Bind arguments are redacted from spans by default. Opt in to IncludeArgs only for local debugging:

quarkotel.New(quarkotel.WithSpanRedaction(quarkotel.IncludeArgs))

See the Observability API reference for the full contract.

Metrics

The middleware also emits three OTel metrics instruments on the github.com/jcsvwinston/quark meter:

InstrumentKindUnitNotes
quark.queries.totalcounterEvery operation increments.
quark.queries.durationhistogrammsWall-clock duration including middleware overhead.
quark.queries.rowshistogramRows affected — Exec only. SELECT does not emit (counting rows would require wrapping *sql.Rows).

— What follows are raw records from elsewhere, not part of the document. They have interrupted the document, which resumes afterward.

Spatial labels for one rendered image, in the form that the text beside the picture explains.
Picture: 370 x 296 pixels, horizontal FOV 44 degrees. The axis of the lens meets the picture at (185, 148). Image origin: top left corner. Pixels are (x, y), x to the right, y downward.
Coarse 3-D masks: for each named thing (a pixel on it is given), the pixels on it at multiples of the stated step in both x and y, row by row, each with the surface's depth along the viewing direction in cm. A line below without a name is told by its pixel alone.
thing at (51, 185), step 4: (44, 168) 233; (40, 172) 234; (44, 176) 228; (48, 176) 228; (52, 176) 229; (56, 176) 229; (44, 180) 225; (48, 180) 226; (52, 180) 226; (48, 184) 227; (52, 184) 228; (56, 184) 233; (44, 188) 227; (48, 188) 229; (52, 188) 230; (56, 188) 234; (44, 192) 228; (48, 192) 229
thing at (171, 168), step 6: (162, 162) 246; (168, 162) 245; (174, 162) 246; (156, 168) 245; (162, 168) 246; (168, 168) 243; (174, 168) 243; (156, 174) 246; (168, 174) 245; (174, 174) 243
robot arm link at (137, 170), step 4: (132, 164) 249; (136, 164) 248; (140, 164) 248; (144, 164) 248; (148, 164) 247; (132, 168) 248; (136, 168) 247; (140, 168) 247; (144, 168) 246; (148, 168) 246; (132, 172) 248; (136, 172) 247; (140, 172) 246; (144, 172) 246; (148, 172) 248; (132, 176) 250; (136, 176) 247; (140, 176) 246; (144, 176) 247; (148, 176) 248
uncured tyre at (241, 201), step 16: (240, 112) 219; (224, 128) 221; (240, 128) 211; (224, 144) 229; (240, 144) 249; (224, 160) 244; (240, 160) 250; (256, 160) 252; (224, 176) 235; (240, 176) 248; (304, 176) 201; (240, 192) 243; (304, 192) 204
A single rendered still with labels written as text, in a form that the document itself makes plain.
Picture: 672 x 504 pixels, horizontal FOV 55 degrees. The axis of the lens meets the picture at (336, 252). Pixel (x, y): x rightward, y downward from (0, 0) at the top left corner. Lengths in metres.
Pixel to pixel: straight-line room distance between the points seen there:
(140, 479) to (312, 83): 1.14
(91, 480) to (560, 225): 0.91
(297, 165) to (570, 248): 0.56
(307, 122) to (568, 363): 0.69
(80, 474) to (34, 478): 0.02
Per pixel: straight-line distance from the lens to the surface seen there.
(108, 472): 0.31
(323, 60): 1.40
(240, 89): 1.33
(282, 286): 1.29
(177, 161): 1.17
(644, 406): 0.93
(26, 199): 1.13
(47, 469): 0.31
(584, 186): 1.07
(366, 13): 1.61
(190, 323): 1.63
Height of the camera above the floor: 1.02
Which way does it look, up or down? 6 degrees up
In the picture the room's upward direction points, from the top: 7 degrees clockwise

Data points carry db.operation and — when WithDBSystem is set — db.system.

Install your MeterProvider before the first query; the middleware resolves it lazily from the OTel global provider, same as the tracer.

PostgreSQL Notifications

Quark exposes a small notification helper:

err := quark.Notify(ctx, client, "user_events", `{"type":"signup","id":123}`)

Notify validates the channel name and currently supports PostgreSQL through pg_notify. The inbound ListenerFactory.CreateListener (renamed from EventBus in v0.9.0) returns ErrDialectNotSupported — LISTEN/NOTIFY is out of scope for Fase 5. For outbound CRUD lifecycle events, see the Event Bus guide (Client.UseEventBus).

Production Combination

store := memory.New()
defer store.Close()

client, err := quark.New("postgres", dsn,
quark.WithCacheStore(store),
quark.WithMiddleware(quarkotel.New()),
quark.WithMiddleware(&LogMiddleware{}),
quark.WithQueryObserver(&MetricsObserver{}),
)

A practical ordering is:

  1. Use middleware for behavior around execution, such as tracing or retry.
  2. Use observers for post-execution telemetry.
  3. Use hooks for entity-specific lifecycle behavior.
  4. Use cache tags intentionally, especially when custom tags are introduced.